Aim of the exercise - Gather all lines from the material that contain "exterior".
* * *
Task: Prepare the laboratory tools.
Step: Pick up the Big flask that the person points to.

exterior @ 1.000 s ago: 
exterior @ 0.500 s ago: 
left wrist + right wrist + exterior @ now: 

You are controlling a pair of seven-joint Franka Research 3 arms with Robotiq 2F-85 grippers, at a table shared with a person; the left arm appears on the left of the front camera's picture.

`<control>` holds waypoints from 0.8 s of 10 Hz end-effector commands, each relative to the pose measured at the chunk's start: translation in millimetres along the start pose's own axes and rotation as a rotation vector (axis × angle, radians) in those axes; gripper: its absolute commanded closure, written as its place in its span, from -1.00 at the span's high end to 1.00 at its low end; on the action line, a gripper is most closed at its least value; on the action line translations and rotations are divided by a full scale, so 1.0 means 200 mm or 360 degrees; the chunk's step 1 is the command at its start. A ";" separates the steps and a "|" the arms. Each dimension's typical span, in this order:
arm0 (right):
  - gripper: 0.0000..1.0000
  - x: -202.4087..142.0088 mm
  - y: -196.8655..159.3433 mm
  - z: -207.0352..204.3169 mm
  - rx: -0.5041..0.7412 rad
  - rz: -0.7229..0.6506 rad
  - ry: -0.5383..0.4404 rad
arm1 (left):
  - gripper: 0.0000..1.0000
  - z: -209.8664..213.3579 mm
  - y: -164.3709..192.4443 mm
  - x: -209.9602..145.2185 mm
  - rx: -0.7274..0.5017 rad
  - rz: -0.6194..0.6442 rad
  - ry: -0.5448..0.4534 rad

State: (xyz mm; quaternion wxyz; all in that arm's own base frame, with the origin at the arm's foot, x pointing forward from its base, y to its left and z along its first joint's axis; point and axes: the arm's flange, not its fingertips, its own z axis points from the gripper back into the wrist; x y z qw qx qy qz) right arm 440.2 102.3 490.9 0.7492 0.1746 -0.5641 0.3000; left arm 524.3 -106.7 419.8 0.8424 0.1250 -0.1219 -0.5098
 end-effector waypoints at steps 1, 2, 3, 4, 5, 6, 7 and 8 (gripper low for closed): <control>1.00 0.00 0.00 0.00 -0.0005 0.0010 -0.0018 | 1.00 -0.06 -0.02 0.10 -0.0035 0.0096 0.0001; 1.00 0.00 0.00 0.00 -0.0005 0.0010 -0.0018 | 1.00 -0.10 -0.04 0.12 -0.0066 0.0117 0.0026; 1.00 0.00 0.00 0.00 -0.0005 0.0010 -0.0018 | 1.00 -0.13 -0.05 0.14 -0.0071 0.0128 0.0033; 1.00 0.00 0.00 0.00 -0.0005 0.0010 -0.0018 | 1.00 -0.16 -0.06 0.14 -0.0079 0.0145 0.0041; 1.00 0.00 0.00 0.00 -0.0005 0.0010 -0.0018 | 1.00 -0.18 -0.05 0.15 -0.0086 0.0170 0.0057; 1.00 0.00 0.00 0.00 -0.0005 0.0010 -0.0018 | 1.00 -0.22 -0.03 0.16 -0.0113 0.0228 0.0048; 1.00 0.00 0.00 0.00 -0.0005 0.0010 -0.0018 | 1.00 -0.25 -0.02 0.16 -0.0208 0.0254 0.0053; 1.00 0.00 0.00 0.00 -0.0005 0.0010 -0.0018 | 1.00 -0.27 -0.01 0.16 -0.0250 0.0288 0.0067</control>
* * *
Answer area -
exterior @ 1.000 s ago: 
exterior @ 0.500 s ago: 
left wrist + right wrist + exterior @ now: 

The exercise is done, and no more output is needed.